The need for a patient advocate
We also found out how every patient in a nursing home needs an advocate, family member or someone looking out for their well being. Genevieve lost her hearing aid last week and we had to really keep reminding them to keep looking for it. Ken also had to speak to someone a couple of times about helping his mother put her hearing aid in her ear in the morning. This is something that she can no longer do, but really needs so she can hear what everyone is saying to her. Anyhow, there were a couple of things we asked the social services person we would like to have done for his mom and discovered they were not totally doing for her. So, between discovering things that were or were not being done through his mom, we were able to go back and get them corrected. We realize there are a lot of different aides and nurses that work in these facilities and that sometimes it takes a while for any sort of routine to set in.
A quiet Memorial Day weekend
Monday, May 27
We got through Memorial Day weekend without any major catastrophes. It’s still hard to spend holidays without the rest of our family. All of our holidays used to be filled with all kinds of excitement and chaos, which believe it or not, I totally miss. I don’t like total calm and quiet anymore. Anyhow, on Memorial Day we took my mom and dad with us to visit Ken’s mom. We spent our visit outside in the garden area at the nursing home, which was very nice. Genevieve was so happy to see my mom & dad. We were so afraid she’d beg us to bring her home, but she didn’t say anything. She does often mention about giving her a chance to try it at home.

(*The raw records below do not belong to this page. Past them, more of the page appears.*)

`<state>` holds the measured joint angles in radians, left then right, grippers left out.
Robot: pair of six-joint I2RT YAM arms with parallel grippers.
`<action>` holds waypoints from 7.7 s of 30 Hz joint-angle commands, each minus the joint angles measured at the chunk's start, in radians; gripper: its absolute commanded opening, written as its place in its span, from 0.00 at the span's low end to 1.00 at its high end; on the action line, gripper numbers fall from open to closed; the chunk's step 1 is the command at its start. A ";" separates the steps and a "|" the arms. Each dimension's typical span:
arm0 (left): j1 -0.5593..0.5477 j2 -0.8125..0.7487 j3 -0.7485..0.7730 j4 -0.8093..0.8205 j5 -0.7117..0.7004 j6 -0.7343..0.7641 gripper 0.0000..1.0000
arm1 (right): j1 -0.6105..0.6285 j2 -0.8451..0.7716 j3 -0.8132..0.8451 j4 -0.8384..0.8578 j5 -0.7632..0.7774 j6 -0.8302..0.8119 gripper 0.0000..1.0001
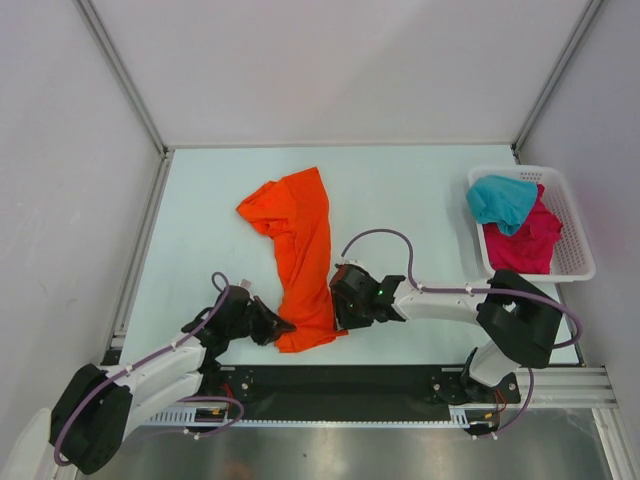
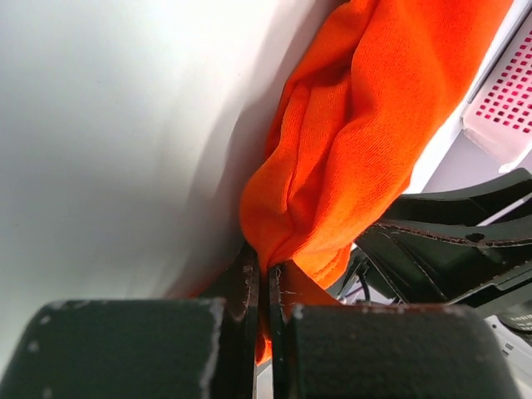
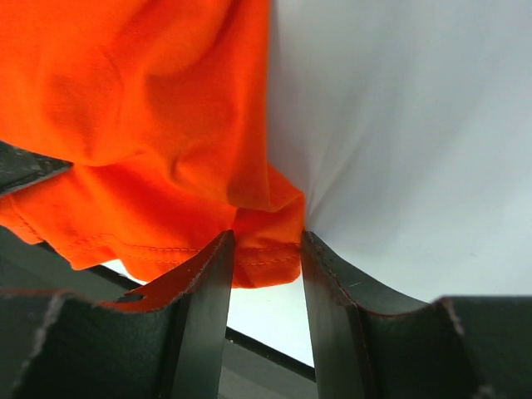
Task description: Fold and stack the t-shirts
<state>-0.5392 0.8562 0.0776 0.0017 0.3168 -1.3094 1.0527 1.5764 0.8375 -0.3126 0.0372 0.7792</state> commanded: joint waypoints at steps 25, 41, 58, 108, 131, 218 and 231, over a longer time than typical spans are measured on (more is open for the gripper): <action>0.056 -0.351 -0.019 -0.181 0.260 -0.117 0.04 | 0.090 -0.318 0.087 -0.301 0.102 0.054 0.00; 0.134 -0.035 0.086 0.169 0.312 -0.123 0.25 | -0.092 -0.063 0.345 -0.306 0.029 -0.162 0.00; 0.341 0.661 0.545 0.086 0.407 0.194 0.26 | -0.367 0.388 0.839 -0.373 -0.118 -0.373 0.00; 0.492 0.325 0.481 -0.204 0.077 0.460 0.48 | -0.114 0.134 0.500 -0.266 -0.082 -0.245 0.35; 0.535 0.198 0.422 -0.273 0.122 0.510 0.49 | -0.235 0.617 1.021 -0.355 -0.039 -0.408 0.34; 0.179 0.543 0.364 0.158 0.073 0.354 0.00 | -0.211 0.370 0.522 -0.187 -0.017 -0.314 0.00; 0.183 0.403 0.439 -0.065 -0.008 0.433 0.00 | -0.227 0.283 0.373 -0.094 0.015 -0.275 0.00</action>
<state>-0.3580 1.3003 0.4683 0.0025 0.3561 -0.9245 0.8307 1.9060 1.2415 -0.4145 0.0204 0.4831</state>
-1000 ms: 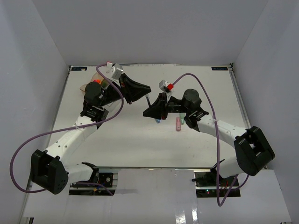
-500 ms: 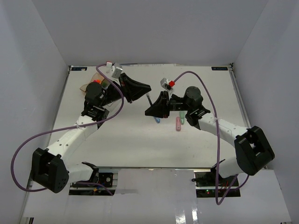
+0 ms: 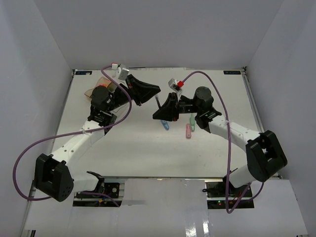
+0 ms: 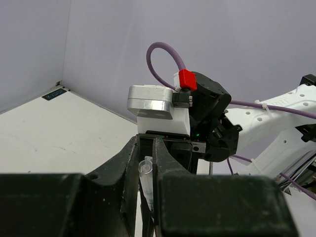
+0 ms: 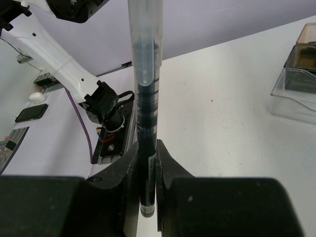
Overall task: Sort the stationery into containers
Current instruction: Close the pen cap on the pen.
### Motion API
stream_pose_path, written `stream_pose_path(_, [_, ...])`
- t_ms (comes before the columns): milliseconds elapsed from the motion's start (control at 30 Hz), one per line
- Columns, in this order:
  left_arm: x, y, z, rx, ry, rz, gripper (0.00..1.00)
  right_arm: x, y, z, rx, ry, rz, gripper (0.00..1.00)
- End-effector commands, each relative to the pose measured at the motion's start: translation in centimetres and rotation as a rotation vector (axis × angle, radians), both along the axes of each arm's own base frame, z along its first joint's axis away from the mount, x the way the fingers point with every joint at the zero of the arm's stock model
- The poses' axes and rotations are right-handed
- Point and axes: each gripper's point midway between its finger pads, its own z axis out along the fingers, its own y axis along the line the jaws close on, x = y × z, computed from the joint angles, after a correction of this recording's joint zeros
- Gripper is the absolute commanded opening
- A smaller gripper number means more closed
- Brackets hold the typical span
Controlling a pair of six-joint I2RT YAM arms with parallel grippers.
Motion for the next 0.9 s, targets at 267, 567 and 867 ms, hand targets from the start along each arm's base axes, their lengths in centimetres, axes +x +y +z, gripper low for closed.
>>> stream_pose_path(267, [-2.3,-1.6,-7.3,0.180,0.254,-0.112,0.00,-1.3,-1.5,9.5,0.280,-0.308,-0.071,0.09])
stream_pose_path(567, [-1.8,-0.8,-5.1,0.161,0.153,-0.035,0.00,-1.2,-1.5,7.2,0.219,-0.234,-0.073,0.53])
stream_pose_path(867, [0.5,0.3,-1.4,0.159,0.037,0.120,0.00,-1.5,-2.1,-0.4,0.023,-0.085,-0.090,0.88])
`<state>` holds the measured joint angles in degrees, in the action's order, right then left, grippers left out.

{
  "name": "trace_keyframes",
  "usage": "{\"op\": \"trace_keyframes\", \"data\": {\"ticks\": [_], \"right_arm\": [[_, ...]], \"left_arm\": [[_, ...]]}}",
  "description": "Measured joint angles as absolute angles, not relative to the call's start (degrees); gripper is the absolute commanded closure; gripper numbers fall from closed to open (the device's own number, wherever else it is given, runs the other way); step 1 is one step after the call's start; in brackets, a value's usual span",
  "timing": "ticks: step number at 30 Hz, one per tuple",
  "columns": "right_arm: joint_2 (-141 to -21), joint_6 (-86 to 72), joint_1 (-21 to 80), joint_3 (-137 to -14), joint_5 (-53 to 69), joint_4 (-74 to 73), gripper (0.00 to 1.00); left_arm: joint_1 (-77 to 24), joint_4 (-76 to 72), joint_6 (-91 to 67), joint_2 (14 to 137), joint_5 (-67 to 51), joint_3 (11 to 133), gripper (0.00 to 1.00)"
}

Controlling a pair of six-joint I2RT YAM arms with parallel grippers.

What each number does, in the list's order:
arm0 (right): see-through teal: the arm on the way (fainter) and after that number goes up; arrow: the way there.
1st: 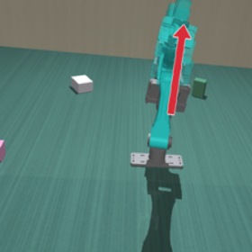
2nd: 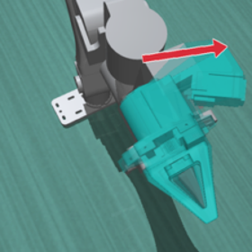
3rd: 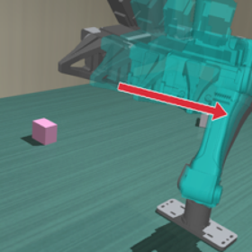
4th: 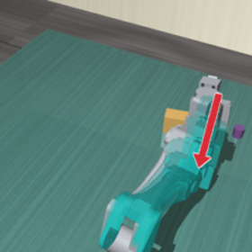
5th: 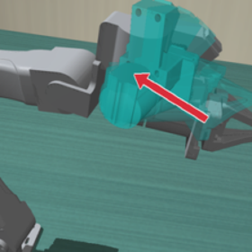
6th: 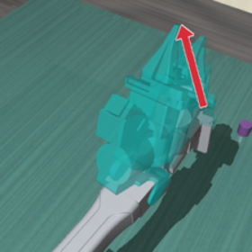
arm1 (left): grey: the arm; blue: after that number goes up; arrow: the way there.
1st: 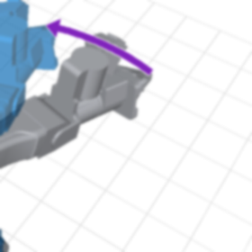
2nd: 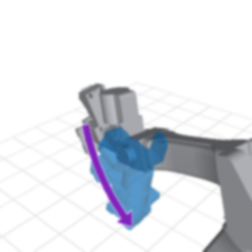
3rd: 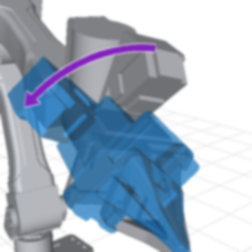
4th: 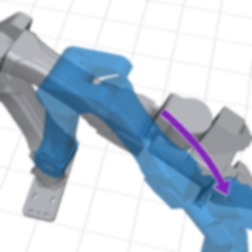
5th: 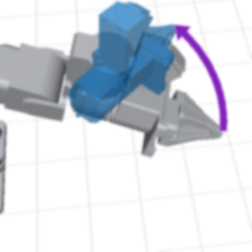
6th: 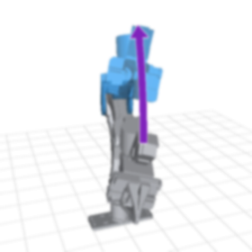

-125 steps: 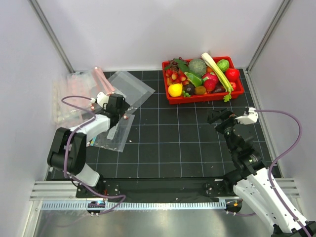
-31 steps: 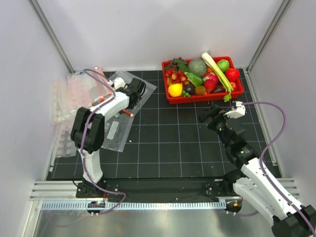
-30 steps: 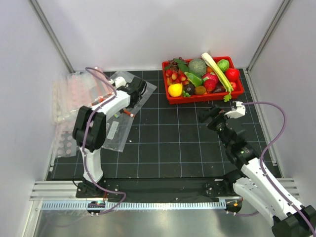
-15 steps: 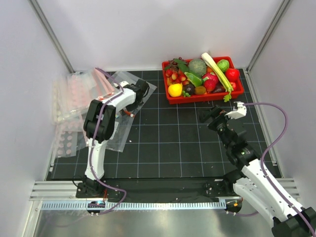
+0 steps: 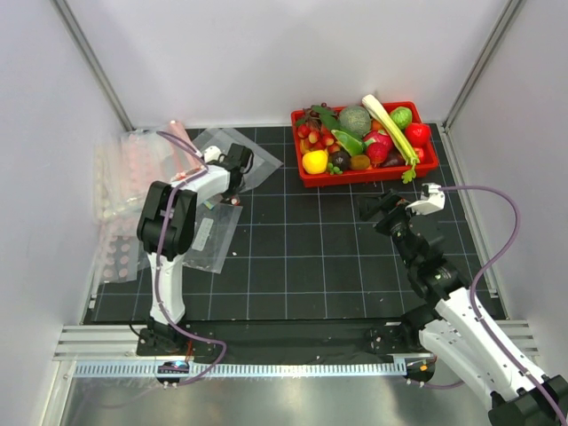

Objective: Place the food in the zip-top bag and seal the zipper
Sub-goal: Pick up the zipper food storage bag at the center of the board.

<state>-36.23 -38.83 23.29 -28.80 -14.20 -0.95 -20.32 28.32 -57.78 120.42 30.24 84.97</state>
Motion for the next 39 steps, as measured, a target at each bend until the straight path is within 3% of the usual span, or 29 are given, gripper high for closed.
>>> {"op": "trace_keyframes", "data": {"ticks": [12, 26, 31, 39], "right_arm": [[-38.3, -38.57, 23.29, -28.8, -13.23, -0.86, 0.02], [-57.47, -36.01, 23.73, -32.4, 1.98, 1.76, 0.18], [-62.41, -34.41, 26.79, -34.09, 4.99, 3.29, 0.2], [-70.67, -31.9, 32.03, -36.91, 5.34, 4.78, 0.22]], "left_arm": [[-22.13, 26.46, -57.82, 115.46, 28.36, 78.39, 1.0], [-38.79, 26.28, -56.93, 89.6, 24.03, 57.17, 1.0], [-41.87, 23.4, -55.75, 90.3, 21.58, 51.24, 1.0], [-45.54, 22.5, -49.28, 92.2, 21.19, 54.48, 1.0]]}}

I have to admit that she is very strong. I took her to the ladies room for the first time a couple of days ago and was totally amazed how she was able to pull herself up out of the wheelchair by hanging on to a grab bar. I could tell that she is totally unsteady and not able to move around by herself. The way she is progressing, she just might be able to come home again. Right now, we just take each day at a time and address whatever problem presents itself for the day.
My mom and dad were also very happy to see Genevieve. They didn’t know what to expect, but they were so happy to see her looking like her normal self. We know they could not have handled visiting her, not even as recent as a couple of weeks ago. But, we will now take them over to visit with her more often. Genevieve definitely needs to see them.
My mom is definitely getting weaker
A lot of my mother’s problems are that she is losing her will to keep fighting. I know she hurts a lot and gets totally frustrated trying to move around. She has no interest in eating or doing anything socially. I am hoping beyond hope, that when the new community center opens up in our township that she and my father will be willing to participate in some of the senior activities. They both need something to take their minds off all of their problems.
My father still has to deal with a skin cancer issue behind his ear. We were told that it’s not the bad kind of skin cancer and can be cut out. We will find out in a couple of days what the doctor intends to do.